_About this task_
When you reach the line with "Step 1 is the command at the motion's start" in the data below, begin printing lines exactly, and stop once the line with "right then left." has been printed.

________

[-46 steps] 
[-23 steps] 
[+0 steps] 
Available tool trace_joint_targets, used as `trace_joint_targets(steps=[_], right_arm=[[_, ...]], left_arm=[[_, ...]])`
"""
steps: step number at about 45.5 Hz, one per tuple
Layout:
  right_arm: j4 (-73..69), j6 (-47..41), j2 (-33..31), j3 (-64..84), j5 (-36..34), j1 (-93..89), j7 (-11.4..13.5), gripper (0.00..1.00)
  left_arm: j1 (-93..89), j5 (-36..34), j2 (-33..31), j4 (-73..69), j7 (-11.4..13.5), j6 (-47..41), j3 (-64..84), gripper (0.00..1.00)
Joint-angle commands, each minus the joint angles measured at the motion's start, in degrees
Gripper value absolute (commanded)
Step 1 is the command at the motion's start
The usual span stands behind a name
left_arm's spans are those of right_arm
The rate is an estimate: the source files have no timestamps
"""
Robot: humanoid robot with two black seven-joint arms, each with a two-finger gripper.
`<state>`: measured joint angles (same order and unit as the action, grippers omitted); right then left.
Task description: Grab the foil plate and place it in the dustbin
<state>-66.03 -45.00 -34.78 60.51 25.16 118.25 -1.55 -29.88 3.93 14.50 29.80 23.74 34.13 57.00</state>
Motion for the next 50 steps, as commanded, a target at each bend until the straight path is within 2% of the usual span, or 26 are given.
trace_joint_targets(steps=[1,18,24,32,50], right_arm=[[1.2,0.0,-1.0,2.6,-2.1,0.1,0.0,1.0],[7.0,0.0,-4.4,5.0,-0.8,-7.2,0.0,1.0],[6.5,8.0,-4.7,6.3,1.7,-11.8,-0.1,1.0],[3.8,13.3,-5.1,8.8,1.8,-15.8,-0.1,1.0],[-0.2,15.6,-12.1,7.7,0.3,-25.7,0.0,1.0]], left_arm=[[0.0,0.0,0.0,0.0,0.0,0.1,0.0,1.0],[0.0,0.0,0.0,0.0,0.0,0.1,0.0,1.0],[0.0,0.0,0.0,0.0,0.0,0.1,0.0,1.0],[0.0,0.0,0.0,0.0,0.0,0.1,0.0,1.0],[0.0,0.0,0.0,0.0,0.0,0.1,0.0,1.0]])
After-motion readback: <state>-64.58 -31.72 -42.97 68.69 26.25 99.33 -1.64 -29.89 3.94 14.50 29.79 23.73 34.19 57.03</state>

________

_Solution to this problem_
Step 1 is the command at the motion's start
The usual span stands behind a name
left_arm's spans are those of right_arm
The rate is an estimate: the source files have no timestamps
"""
Robot: humanoid robot with two black seven-joint arms, each with a two-finger gripper.
`<state>`: measured joint angles (same order and unit as the action, grippers omitted); right then left.

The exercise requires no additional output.